Fernando Untoja Choque (born March 30, 1950, in Oruro) is a Bolivian politician. An economist and political scientist, Untoja served as lecturer at Universidad Mayor de San Andrés in La Paz, the Universidad Técnica de Oruro, the Military Engineering School (EMI) and the Army Military College "Gualberto Villarroel". He was also a researcher at the Centro Andino de Desarollo Agropecuario. As a writer and political theorist, Untoja is one of the most prominent proponents of the thesis of a 'return to the ayllu' (the basic socio-political unit of Aymara society). 'The return to the ayllu' is also the title of a book written by Untoja.

On June 21, 1993, Untoja formed a political party, National Katarist Movement (MKN, a name borrowed from Tupac Katari). Untoja was the candidate of MKN in the 1993 presidential elections. He obtained 12,681 votes (0.77% of the nationwide vote).

He became a municipal councilor in Oruro in 1995. Later his party adopted a new name, Democratic National Katarism (KND).
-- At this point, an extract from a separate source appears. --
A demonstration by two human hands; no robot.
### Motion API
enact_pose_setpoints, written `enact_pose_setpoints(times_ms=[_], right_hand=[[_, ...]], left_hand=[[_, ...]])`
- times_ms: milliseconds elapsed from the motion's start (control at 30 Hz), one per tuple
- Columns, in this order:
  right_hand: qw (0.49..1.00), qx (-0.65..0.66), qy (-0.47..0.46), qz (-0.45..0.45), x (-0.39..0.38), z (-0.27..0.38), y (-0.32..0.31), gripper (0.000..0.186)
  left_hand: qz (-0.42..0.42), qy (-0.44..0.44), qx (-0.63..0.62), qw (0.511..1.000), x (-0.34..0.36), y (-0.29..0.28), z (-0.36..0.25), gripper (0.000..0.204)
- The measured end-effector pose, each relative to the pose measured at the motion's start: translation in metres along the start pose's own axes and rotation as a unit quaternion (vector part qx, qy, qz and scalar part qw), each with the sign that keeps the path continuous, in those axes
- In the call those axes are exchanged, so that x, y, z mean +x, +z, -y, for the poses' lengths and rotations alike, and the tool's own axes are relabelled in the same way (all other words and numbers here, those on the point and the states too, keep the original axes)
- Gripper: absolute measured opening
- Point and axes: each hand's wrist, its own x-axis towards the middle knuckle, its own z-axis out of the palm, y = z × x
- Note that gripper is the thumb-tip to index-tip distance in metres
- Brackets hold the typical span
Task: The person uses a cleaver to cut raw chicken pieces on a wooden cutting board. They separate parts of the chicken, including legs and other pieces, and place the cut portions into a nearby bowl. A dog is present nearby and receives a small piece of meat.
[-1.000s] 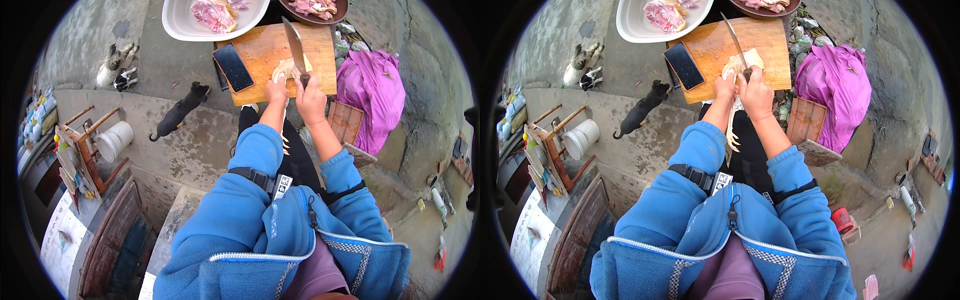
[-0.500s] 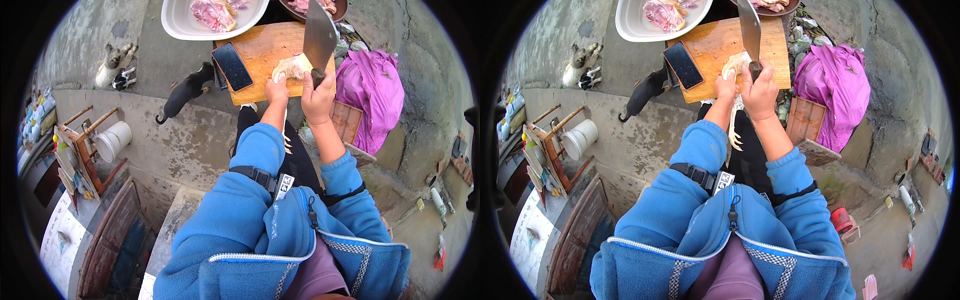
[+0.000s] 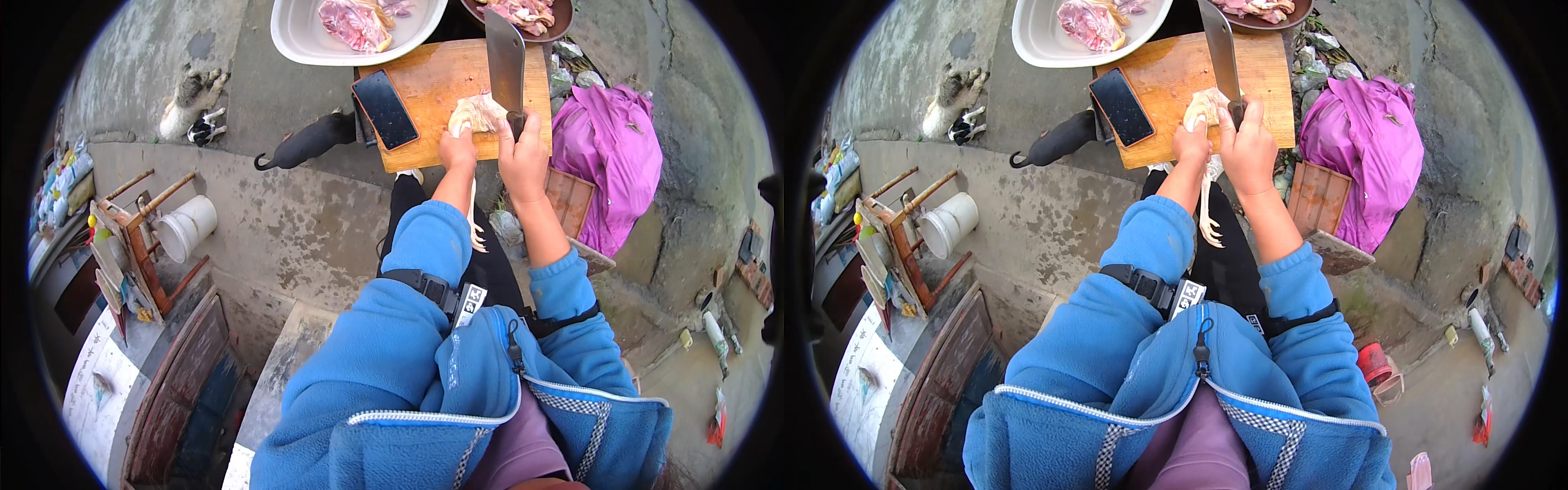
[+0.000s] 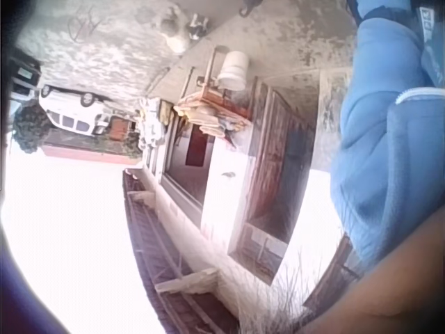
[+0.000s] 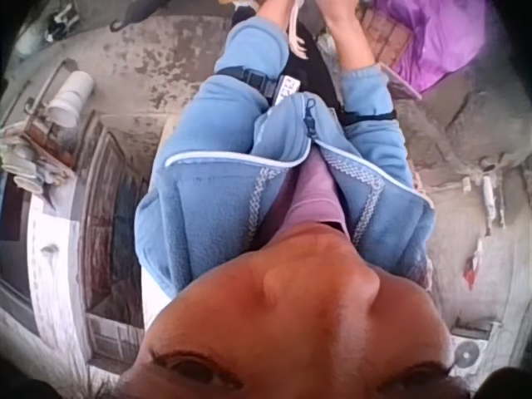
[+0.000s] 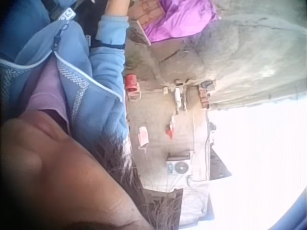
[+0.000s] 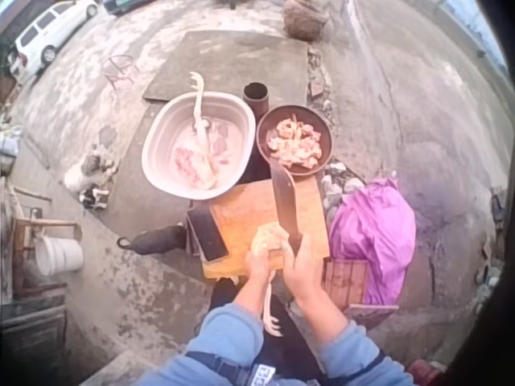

In 1997 he was elected to the Chamber of Deputies from Oruro through proportional representation from the list of the Nationalist Democratic Alliance (ADN), as part of the ADN-PDC-NFR alliance. He was the sole KND parliamentarian at the time. During the 1997-2002 parliamentary period, he was an ally of the right-wing government of former military dictator Hugo Banzer. His alternate in parliament was Mary Daza de Block.

In the 2009 election he stood as candidate from Plan Progress for Bolivia – National Convergence for the Senate from La Paz, but was not elected.